▶ **Exercise directions**: From the first entry to the last, repeat the listing exactly.
* * * * * * * * *
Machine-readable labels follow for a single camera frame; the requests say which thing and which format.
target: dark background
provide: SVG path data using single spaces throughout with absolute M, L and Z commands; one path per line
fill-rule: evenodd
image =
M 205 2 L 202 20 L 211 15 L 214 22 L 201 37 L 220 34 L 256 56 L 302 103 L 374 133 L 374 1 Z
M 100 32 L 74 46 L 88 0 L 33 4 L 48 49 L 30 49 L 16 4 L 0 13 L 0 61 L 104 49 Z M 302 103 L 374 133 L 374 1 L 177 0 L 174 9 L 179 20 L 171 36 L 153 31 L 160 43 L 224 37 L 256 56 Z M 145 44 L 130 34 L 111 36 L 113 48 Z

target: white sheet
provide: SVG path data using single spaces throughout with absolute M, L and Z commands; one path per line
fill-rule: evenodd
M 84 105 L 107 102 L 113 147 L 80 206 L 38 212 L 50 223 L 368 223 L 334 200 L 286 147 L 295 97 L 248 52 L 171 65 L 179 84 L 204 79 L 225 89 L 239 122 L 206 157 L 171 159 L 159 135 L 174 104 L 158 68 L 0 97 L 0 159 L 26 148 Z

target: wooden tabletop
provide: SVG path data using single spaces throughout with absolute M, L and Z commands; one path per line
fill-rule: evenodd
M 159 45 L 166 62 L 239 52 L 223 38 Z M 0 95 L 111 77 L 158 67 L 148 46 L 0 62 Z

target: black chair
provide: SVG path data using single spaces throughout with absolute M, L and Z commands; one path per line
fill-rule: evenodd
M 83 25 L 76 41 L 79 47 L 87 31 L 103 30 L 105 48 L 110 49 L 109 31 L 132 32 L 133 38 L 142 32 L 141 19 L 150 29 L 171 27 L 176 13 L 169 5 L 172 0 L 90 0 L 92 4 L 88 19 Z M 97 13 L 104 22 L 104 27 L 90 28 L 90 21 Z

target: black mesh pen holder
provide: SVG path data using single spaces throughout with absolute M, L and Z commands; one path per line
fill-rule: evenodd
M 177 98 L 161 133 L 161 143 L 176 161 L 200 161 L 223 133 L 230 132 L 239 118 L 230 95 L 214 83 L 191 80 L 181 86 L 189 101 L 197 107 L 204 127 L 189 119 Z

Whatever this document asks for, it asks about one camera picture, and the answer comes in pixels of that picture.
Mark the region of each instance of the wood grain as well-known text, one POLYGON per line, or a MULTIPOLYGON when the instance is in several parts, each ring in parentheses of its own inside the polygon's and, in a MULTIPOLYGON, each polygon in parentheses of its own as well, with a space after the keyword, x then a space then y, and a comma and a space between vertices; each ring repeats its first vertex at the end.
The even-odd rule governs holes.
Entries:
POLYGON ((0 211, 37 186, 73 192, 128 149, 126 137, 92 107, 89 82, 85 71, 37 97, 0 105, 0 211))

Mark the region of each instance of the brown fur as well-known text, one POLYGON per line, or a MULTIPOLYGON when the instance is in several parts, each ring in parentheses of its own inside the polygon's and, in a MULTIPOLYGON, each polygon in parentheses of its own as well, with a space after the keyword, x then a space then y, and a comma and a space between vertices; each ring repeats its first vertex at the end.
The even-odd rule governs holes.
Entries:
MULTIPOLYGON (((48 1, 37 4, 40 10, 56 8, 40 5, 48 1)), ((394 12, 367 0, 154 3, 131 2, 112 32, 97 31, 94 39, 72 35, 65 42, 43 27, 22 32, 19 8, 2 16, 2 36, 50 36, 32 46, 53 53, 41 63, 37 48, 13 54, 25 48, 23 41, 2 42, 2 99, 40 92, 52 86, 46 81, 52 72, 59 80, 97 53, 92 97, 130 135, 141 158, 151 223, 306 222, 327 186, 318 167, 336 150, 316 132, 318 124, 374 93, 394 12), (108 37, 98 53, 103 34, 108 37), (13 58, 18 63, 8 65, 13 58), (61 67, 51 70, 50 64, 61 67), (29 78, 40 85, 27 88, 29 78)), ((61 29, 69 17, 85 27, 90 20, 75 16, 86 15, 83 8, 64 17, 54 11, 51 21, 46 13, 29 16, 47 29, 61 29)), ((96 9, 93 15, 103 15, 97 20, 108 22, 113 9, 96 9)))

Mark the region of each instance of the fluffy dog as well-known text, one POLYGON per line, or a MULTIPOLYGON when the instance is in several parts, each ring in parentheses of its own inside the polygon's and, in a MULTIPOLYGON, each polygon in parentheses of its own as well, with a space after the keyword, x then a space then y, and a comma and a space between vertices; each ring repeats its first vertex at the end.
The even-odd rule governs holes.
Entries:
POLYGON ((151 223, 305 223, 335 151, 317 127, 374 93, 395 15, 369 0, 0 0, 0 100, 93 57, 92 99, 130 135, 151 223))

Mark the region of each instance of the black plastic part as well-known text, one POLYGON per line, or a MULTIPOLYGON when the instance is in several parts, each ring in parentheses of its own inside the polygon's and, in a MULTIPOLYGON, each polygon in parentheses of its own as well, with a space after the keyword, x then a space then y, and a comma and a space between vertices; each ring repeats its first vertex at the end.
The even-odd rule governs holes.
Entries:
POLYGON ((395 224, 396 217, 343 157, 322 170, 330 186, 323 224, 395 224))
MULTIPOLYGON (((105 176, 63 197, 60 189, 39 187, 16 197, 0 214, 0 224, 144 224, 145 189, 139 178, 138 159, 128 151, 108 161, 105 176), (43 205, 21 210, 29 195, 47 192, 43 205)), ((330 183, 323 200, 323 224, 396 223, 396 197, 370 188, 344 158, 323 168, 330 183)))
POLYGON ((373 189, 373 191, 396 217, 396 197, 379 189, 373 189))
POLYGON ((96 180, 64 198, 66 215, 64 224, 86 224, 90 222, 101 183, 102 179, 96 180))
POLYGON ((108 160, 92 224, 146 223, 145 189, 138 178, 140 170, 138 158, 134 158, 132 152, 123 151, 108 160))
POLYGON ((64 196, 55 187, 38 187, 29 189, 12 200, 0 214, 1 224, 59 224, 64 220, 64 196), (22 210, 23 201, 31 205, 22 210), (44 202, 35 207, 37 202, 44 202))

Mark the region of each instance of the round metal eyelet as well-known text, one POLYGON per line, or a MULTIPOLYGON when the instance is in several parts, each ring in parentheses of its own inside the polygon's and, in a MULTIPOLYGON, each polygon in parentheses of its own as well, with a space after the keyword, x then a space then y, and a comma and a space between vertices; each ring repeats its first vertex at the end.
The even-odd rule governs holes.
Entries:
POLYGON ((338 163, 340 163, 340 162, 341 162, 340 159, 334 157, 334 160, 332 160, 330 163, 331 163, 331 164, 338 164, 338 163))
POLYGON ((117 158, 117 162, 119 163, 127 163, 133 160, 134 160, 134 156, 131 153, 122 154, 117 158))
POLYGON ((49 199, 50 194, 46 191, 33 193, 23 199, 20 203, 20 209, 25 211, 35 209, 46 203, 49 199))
* * * * * * * * *
▶ **Finished task**:
Machine-readable labels follow for a single camera frame; the requests say which thing and which format.
target: dark background
provide: SVG path data using single spaces throughout with absolute M, L and Z commands; one path per line
fill-rule: evenodd
image =
M 205 2 L 202 20 L 211 15 L 214 22 L 201 37 L 220 34 L 256 56 L 302 103 L 374 133 L 374 1 Z
M 100 32 L 74 46 L 88 0 L 33 4 L 48 49 L 30 49 L 16 4 L 0 13 L 0 61 L 104 49 Z M 302 103 L 374 133 L 374 1 L 177 0 L 174 9 L 179 20 L 171 36 L 153 31 L 160 43 L 224 37 L 256 56 Z M 145 44 L 130 34 L 111 36 L 113 48 Z

target: white sheet
provide: SVG path data using single spaces throughout with absolute M, L and Z commands; one path per line
fill-rule: evenodd
M 84 105 L 107 102 L 113 147 L 80 206 L 38 212 L 50 223 L 368 223 L 334 200 L 286 147 L 295 97 L 248 52 L 171 65 L 179 84 L 204 79 L 225 89 L 239 122 L 206 157 L 171 159 L 159 135 L 174 104 L 158 68 L 0 97 L 0 159 L 26 148 Z

target: wooden tabletop
provide: SVG path data using single spaces throughout with absolute M, L and Z commands; one path per line
fill-rule: evenodd
M 159 45 L 166 62 L 239 52 L 223 38 Z M 0 95 L 111 77 L 158 67 L 148 46 L 0 62 Z

target: black chair
provide: SVG path data using single spaces throughout with absolute M, L and Z commands; one path per line
fill-rule: evenodd
M 83 25 L 76 41 L 79 47 L 87 31 L 103 30 L 105 48 L 110 49 L 109 31 L 132 32 L 133 38 L 142 32 L 141 19 L 150 29 L 171 27 L 176 13 L 169 5 L 172 0 L 90 0 L 92 4 L 88 19 Z M 97 13 L 104 22 L 104 27 L 90 28 L 90 21 Z

target: black mesh pen holder
provide: SVG path data using single spaces throughout with absolute M, L and Z commands; one path per line
fill-rule: evenodd
M 177 98 L 161 133 L 161 143 L 176 161 L 200 161 L 223 133 L 230 132 L 239 118 L 230 95 L 214 83 L 191 80 L 181 86 L 189 101 L 197 107 L 204 127 L 189 119 Z

Whatever this document asks for, it asks about one camera picture, and the answer comes in pixels of that picture.
Mark the region of each instance of the wood grain as well-known text, one POLYGON per line, or a MULTIPOLYGON when the instance is in several parts, each ring in parentheses of its own inside the polygon's and, in a MULTIPOLYGON, each polygon in parentheses of its own as well, with a space after the keyword, x then a space then y, and a comma and a space between vertices; each ring repeats its first vertex at the end.
The even-odd rule governs holes.
Entries:
POLYGON ((0 211, 37 186, 73 192, 128 149, 126 137, 92 107, 89 82, 85 71, 37 97, 0 105, 0 211))

Mark the region of each instance of the brown fur as well-known text, one POLYGON per line, or a MULTIPOLYGON when the instance is in several parts, each ring in parentheses of its own inside the polygon's and, in a MULTIPOLYGON, each polygon in parentheses of its own as well, with a space after the keyword, x then a space then y, and a comma and a space between vertices; each ring repeats its first vertex at the end.
The even-odd rule governs holes.
Entries:
MULTIPOLYGON (((48 1, 37 4, 40 10, 56 8, 40 5, 48 1)), ((394 12, 367 0, 154 3, 131 2, 112 32, 97 31, 94 39, 72 35, 65 42, 43 27, 22 32, 19 8, 2 16, 2 36, 50 36, 32 46, 53 53, 41 63, 37 48, 13 54, 25 48, 23 41, 2 42, 2 99, 40 92, 52 86, 46 81, 52 72, 59 80, 97 53, 92 97, 130 135, 141 158, 151 223, 306 222, 327 186, 318 167, 336 150, 316 132, 318 124, 374 93, 394 12), (108 37, 98 53, 103 34, 108 37), (13 58, 18 63, 8 65, 13 58), (61 67, 51 70, 50 64, 61 67), (29 78, 40 85, 27 88, 29 78)), ((61 29, 69 17, 85 27, 90 20, 75 16, 86 15, 83 8, 64 17, 54 11, 51 21, 46 13, 29 16, 47 29, 61 29)), ((96 9, 93 15, 103 15, 97 20, 108 22, 113 9, 96 9)))

Mark the region of each instance of the fluffy dog as well-known text, one POLYGON per line, or a MULTIPOLYGON when the instance is in several parts, each ring in parentheses of its own inside the polygon's and, in a MULTIPOLYGON, each polygon in parentheses of its own as well, with a space after the keyword, x then a space then y, and a comma and a space between vertices; each ring repeats its first vertex at the end.
The even-odd rule governs holes.
Entries:
POLYGON ((151 223, 305 223, 335 151, 317 127, 374 93, 395 15, 369 0, 0 0, 0 100, 93 57, 92 99, 130 135, 151 223))

Mark the region of each instance of the black plastic part as well-known text, one POLYGON per line, or a MULTIPOLYGON when the instance is in several parts, each ring in parentheses of its own inside the polygon's and, in a MULTIPOLYGON, each polygon in parentheses of its own as well, with a space after the keyword, x then a space then y, and a comma and a space between vertices; each ring repeats its first vertex at the end.
The even-odd rule governs holes.
Entries:
POLYGON ((395 224, 396 217, 343 157, 322 170, 330 186, 323 224, 395 224))
MULTIPOLYGON (((105 176, 63 197, 60 189, 39 187, 16 197, 0 214, 0 224, 144 224, 145 189, 139 178, 138 159, 128 151, 108 161, 105 176), (43 205, 21 210, 29 195, 47 192, 43 205)), ((330 183, 323 200, 323 224, 396 223, 396 197, 370 188, 344 158, 323 168, 330 183)))
POLYGON ((373 189, 373 191, 396 217, 396 197, 379 189, 373 189))
POLYGON ((96 180, 64 198, 66 215, 64 224, 86 224, 90 222, 101 183, 102 179, 96 180))
POLYGON ((108 160, 92 224, 146 223, 145 189, 138 178, 140 170, 138 158, 134 158, 132 152, 123 151, 108 160))
POLYGON ((64 196, 55 187, 38 187, 29 189, 12 200, 0 214, 1 224, 59 224, 64 220, 64 196), (22 210, 23 201, 31 205, 22 210), (44 202, 35 207, 37 202, 44 202))

Mark the region of each instance of the round metal eyelet as well-known text, one POLYGON per line, or a MULTIPOLYGON when the instance is in several parts, each ring in parentheses of its own inside the polygon's and, in a MULTIPOLYGON, each polygon in parentheses of its own as well, with a space after the keyword, x then a space then y, and a comma and a space between vertices; each ring repeats its first vertex at the end.
The even-odd rule governs holes.
Entries:
POLYGON ((338 163, 340 163, 340 162, 341 162, 340 159, 334 157, 334 160, 332 160, 330 163, 331 163, 331 164, 338 164, 338 163))
POLYGON ((117 158, 117 162, 119 163, 127 163, 133 160, 134 160, 134 156, 131 153, 122 154, 117 158))
POLYGON ((49 199, 50 194, 46 191, 33 193, 23 199, 20 203, 20 209, 25 211, 35 209, 46 203, 49 199))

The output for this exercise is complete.